__ABOUT THIS EXERCISE__: Copy out the line containing "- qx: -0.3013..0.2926" and each line after it, through the last one in the material, exactly as written.
++++ MATERIAL PROVIDED
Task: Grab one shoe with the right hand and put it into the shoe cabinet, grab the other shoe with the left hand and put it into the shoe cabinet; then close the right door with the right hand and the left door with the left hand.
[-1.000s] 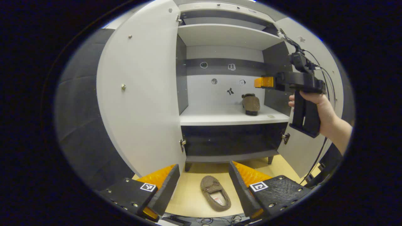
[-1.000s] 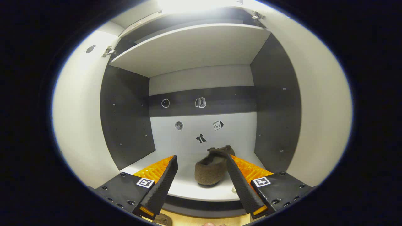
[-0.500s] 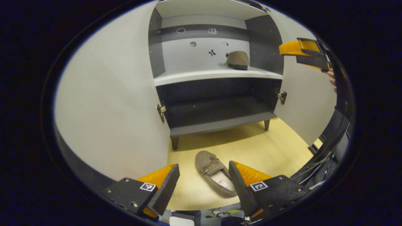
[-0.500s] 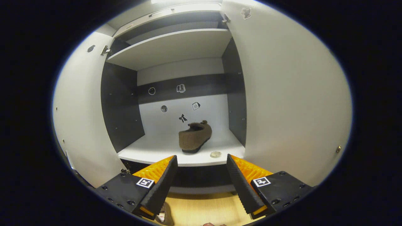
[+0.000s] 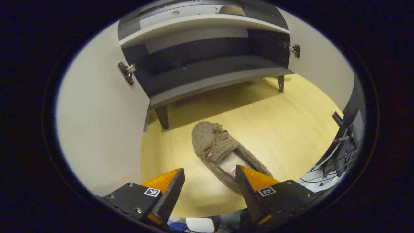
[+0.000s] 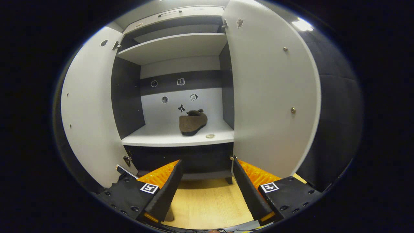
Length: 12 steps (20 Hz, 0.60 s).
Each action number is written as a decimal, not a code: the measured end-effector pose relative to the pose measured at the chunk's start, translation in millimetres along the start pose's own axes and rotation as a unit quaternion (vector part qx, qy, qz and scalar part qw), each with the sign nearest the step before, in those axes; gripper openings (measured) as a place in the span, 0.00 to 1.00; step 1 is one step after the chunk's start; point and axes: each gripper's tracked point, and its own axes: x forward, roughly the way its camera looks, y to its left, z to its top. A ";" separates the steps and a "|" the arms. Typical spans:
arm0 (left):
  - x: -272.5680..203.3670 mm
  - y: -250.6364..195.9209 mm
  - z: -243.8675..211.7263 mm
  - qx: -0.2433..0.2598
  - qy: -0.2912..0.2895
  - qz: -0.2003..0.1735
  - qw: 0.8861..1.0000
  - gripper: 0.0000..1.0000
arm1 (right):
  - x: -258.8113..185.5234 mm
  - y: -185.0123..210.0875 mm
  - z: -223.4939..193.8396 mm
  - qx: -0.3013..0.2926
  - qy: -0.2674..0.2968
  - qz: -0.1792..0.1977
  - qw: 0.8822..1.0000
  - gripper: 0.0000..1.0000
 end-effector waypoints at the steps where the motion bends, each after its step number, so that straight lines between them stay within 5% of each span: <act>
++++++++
__EXERCISE SOLUTION__:
  - qx: -0.3013..0.2926
  - qy: -0.2674..0.2968
  - qz: -0.1792..0.1977
  - qw: 0.8822..1.0000
  - gripper: 0.0000..1.0000
 end-effector waypoints at the steps where the motion bends, each after its step number, so that straight lines between them stay within 5% of each span: <act>

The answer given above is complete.